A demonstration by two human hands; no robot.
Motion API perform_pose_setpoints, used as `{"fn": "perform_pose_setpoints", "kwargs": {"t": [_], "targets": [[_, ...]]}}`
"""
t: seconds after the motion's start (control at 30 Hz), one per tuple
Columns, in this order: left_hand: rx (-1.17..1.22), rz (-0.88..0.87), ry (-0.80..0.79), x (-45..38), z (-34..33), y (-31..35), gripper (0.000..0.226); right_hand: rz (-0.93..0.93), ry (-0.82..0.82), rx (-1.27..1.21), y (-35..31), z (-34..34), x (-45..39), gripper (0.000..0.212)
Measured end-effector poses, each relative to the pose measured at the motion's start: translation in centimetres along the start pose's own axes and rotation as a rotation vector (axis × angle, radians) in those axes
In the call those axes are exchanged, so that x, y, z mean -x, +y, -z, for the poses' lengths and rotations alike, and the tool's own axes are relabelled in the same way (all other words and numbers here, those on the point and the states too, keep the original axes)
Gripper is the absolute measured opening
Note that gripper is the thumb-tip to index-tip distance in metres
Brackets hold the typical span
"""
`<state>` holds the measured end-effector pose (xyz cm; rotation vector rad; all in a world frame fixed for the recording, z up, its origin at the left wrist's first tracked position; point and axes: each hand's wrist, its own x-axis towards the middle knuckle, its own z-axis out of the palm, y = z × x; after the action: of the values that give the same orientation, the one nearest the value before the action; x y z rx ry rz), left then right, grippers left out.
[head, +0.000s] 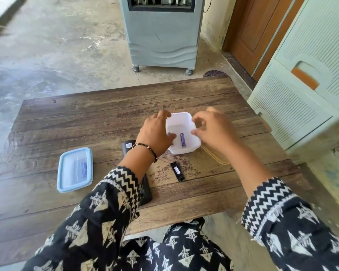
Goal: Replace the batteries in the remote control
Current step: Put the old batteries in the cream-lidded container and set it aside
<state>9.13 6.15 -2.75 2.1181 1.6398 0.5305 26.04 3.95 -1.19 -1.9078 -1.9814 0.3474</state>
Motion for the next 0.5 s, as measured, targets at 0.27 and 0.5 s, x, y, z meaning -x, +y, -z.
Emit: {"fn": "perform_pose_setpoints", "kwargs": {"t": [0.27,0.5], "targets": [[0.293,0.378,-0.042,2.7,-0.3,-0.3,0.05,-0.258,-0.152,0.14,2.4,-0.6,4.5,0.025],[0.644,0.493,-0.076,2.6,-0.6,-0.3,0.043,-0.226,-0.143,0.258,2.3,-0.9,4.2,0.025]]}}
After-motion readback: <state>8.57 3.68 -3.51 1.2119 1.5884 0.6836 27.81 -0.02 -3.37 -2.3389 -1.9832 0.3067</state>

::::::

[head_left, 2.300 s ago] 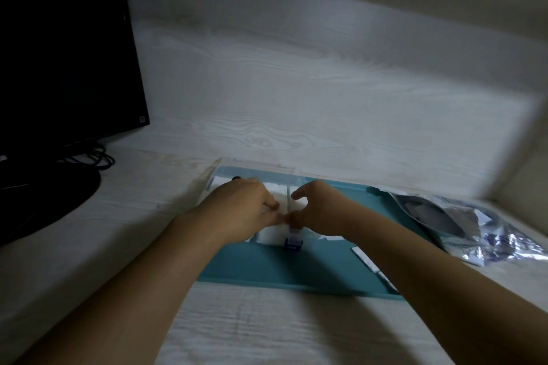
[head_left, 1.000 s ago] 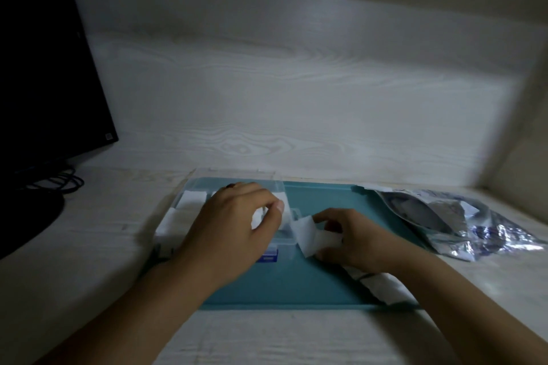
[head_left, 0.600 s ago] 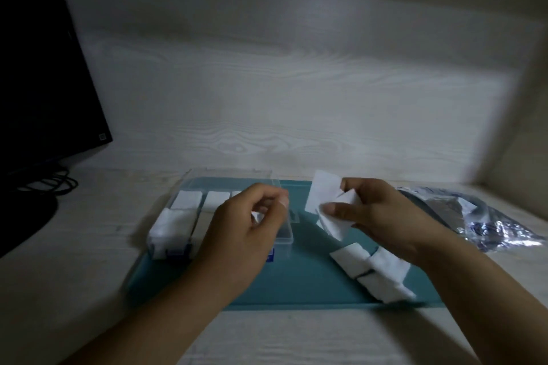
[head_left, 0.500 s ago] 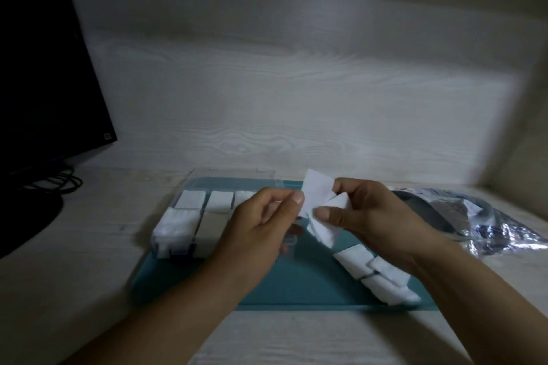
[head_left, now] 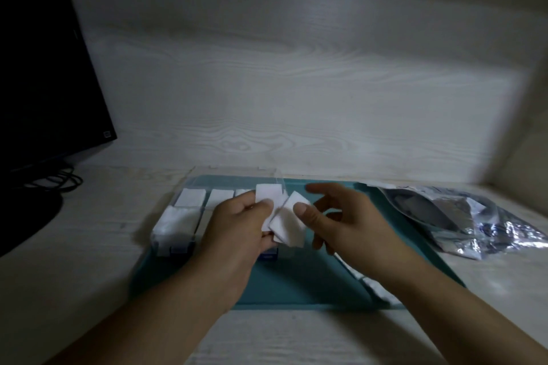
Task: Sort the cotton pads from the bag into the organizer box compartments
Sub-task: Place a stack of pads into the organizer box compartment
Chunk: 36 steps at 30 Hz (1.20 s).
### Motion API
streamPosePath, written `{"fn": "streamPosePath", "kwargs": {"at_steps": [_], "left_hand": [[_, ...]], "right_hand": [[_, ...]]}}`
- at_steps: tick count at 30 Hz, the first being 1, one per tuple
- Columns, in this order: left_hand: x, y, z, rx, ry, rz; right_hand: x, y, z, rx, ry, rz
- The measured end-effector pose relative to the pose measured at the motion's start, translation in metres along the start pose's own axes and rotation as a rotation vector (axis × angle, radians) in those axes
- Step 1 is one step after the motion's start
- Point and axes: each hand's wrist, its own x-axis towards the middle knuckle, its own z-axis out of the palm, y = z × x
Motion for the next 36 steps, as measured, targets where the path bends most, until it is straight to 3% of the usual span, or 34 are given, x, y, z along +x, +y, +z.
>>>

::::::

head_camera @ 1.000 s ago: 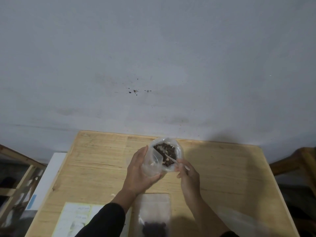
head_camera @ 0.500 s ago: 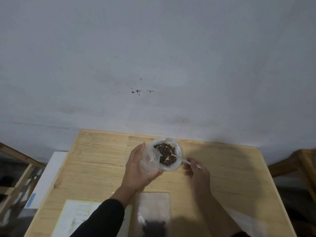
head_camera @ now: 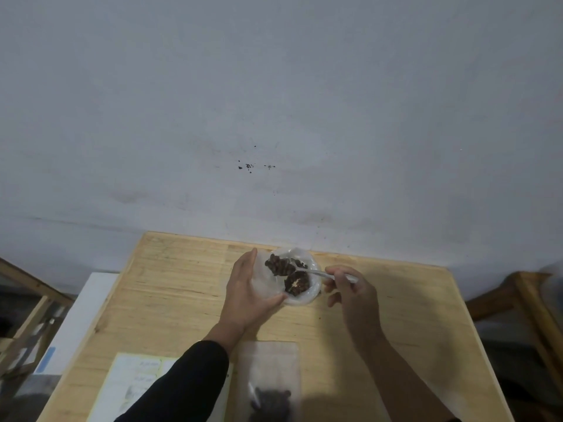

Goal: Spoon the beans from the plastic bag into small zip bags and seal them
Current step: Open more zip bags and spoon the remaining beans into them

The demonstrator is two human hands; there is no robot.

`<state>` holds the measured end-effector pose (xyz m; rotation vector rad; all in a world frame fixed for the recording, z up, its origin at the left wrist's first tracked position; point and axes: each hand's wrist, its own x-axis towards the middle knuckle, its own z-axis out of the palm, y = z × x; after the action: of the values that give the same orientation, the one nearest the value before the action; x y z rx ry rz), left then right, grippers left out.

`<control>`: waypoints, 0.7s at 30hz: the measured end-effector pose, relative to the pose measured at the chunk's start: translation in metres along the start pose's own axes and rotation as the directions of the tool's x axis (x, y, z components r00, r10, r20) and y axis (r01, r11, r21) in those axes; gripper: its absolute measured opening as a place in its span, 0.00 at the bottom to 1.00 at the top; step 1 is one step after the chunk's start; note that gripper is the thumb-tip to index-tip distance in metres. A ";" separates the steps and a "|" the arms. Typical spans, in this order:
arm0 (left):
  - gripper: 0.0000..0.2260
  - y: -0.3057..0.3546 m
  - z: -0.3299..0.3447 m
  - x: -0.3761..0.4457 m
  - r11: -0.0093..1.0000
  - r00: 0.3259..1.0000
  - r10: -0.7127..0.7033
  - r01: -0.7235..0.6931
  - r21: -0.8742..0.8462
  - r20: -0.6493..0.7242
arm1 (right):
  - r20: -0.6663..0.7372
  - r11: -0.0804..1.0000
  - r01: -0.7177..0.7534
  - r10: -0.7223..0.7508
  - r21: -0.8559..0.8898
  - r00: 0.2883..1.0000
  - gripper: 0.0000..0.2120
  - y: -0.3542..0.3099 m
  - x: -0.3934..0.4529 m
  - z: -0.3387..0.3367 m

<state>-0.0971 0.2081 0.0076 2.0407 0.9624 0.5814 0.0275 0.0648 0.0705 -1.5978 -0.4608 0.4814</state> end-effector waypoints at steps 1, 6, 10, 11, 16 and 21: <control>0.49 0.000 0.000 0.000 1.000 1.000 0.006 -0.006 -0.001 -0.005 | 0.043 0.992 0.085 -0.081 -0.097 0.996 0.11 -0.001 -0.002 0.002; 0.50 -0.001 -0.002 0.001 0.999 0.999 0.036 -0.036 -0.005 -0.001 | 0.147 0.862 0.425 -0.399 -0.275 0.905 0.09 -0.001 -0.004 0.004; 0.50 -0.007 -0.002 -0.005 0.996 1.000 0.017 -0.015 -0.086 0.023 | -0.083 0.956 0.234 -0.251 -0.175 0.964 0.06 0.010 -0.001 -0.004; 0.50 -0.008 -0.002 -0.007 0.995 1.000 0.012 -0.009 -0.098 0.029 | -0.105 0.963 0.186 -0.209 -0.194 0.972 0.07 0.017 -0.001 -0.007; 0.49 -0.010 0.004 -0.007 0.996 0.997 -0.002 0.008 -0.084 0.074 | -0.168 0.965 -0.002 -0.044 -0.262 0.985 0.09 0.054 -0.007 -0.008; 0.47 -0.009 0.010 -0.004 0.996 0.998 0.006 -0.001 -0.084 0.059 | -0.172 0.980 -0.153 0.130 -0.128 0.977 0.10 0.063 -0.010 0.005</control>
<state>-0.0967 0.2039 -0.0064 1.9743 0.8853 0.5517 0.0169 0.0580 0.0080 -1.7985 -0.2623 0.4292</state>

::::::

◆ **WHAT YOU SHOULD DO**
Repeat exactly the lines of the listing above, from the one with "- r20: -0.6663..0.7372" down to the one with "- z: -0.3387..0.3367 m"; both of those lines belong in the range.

◆ **RESULT OF THE EXERCISE**
  - r20: -0.6663..0.7372
  - r11: -0.0804..1.0000
  - r01: -0.7177..0.7534
  - r10: -0.7223..0.7508
  - r21: -0.8559..0.8898
  - r00: 0.2883..1.0000
  - gripper: 0.0000..0.2120
  - y: -0.3542..0.3099 m
  - x: -0.3934..0.4529 m
  - z: -0.3387..0.3367 m

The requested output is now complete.